On average, the major railroads plan to re-invest 18% to 20% of 2014 revenues on new terminals, tracks, sidings and equipment to help boost capacity and efficiency. However, shippers maintain that spending has not been sufficient to meet demand, especially in inclement weather. Also, many investment projects are multi-year improvements that cannot quickly fix capacity issues.
This situation may be further exacerbated as distribution centers and manufacturing plants are increasingly being built around U.S. intermodal terminals. According to CenterPoint and The Boyd Company, estimates now forecast as many as one third of all new U.S. distribution centers are located near an intermodal rail terminal. Both companies also note the pressure on retailers to provide next-day or even same-day delivery to end customers is driving them to seek industrial space near intermodal terminals.

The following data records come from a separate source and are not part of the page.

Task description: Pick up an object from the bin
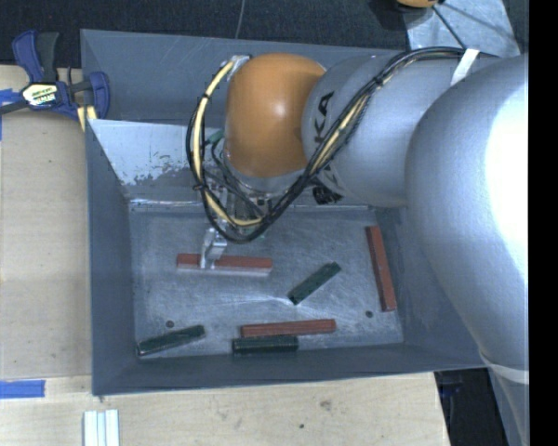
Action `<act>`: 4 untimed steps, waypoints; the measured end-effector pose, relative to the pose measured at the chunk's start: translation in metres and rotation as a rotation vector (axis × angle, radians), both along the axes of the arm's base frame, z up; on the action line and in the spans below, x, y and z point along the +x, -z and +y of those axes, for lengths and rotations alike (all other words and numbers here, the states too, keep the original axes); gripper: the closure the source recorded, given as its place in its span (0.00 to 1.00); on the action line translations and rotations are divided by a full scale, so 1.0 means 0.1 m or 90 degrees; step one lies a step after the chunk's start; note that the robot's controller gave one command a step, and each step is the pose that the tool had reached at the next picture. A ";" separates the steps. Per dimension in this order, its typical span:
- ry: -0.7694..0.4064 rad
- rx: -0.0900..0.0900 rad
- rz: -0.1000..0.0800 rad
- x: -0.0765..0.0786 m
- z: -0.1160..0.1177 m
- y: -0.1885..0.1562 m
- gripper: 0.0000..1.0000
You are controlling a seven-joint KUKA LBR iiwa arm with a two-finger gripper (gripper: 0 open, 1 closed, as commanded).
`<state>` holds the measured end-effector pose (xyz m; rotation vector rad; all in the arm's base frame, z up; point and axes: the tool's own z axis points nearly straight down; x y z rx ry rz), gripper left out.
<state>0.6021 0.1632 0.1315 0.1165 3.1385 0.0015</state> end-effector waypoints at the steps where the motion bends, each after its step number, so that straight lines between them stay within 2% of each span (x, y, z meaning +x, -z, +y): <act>1: 0.001 0.000 -0.001 0.01 0.00 -0.01 0.00; 2: -0.034 0.003 -0.017 -0.25 -0.35 0.54 1.00; 3: -0.034 0.003 -0.017 -0.25 -0.35 0.54 1.00; 4: -0.049 0.000 -0.003 -0.01 -0.40 -0.91 1.00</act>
Offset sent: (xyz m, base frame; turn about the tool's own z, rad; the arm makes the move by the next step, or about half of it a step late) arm -0.0324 -0.0354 -0.0615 -0.0559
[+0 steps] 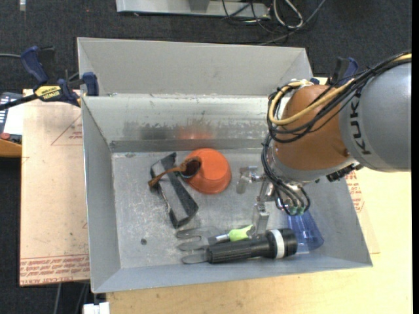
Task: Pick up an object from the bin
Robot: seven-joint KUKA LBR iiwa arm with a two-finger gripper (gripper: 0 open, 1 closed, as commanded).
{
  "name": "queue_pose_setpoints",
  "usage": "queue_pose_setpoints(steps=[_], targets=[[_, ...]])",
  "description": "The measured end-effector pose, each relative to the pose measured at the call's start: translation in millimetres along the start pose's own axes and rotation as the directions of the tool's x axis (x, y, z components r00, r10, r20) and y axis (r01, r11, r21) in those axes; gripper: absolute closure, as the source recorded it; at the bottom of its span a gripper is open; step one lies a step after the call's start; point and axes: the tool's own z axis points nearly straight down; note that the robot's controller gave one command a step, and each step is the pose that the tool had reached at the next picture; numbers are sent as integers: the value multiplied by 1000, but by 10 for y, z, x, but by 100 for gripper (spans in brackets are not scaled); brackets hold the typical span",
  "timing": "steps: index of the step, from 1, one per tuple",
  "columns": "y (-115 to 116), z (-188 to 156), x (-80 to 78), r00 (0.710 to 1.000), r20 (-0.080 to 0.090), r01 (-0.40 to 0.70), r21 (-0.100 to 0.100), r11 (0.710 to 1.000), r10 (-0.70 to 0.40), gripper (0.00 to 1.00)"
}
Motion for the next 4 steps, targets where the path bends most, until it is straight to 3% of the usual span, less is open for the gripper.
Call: queue_pose_setpoints(steps=[1, 2, 3, 4], targets=[[0, -34, -18, 1000, 8, 0, 0, 1000, 0, 0], [48, 774, 256, 990, -2, 142, -2, 990, -142, 0], [109, 248, 348, 973, 20, 230, 4, 973, -230, 0], [61, 722, 263, 989, 0, 150, -3, 989, -150, 0]])
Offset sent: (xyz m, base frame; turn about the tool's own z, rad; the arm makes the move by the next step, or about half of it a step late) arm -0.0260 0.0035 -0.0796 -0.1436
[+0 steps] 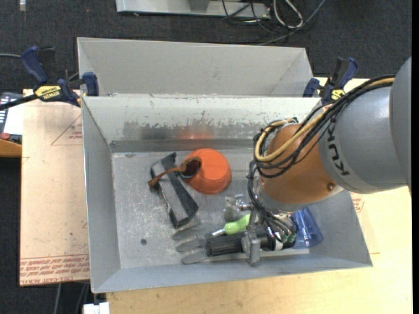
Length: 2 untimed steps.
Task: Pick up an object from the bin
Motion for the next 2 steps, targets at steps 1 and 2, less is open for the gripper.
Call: queue_pose_setpoints(steps=[1, 2], targets=[[21, 31, 111, 999, 37, 34, 6, 999, -34, 0], [13, -28, -19, 1000, 20, 6, 0, 1000, -6, 100]])
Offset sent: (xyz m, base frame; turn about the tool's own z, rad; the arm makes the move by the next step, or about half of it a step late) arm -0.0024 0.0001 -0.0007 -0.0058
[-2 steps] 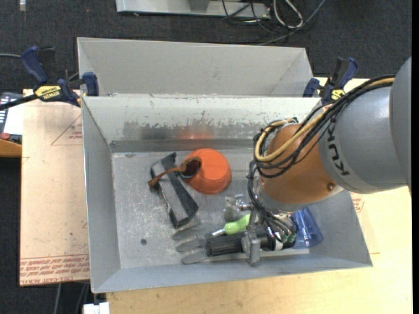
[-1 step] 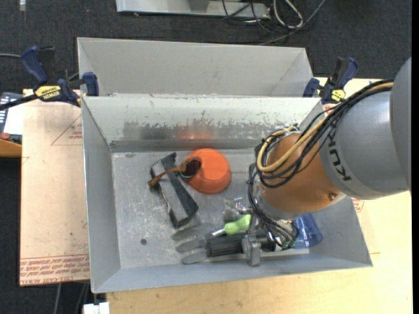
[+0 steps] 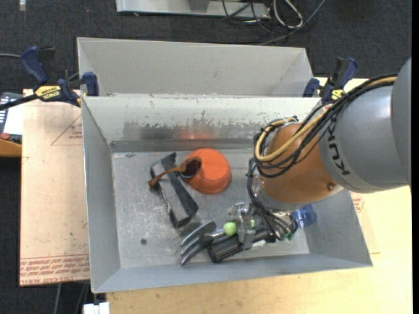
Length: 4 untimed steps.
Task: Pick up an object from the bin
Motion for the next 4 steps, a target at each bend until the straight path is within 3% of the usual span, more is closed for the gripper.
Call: queue_pose_setpoints(steps=[2, 3, 4], targets=[[3, -93, 10, 1000, -3, 0, 0, 1000, 0, 100], [12, -511, 21, 1000, -10, 0, -2, 1000, 0, 100], [11, -885, -2, 1000, -2, -1, 0, 1000, 1, 100]])
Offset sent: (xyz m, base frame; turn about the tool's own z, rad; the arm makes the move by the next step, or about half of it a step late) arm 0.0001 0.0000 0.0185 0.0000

The railroads are also struggling to keep pace with growing demand for intermodal services as well as transporting higher volumes of industry goods for agricultural, oil, and gas. Shippers that rely on rail intermodal need to be prepared for potential disruptions as rail capacity is expected to tighten through the last half of 2014. This combined with the uncertainty of the West Coast ports labor situation has created a very challenging intermodal environment for 2014 peak season.
For retail shippers, drop shipping may be an option worth exploring. This fulfillment solution is one in which goods are shipped directly from a wholesaler or supplier to the customer. Other options include using a pure trucking network or even upgrading to air shipments for critical items — however these options are generally more expensive.
One thing is certain — shippers should be closely monitoring the service levels of their carriers across all modes on a daily basis as we move into peak season 2014. Careful contingency planning and pro-active measurement of carrier service levels are critical for a successful peak.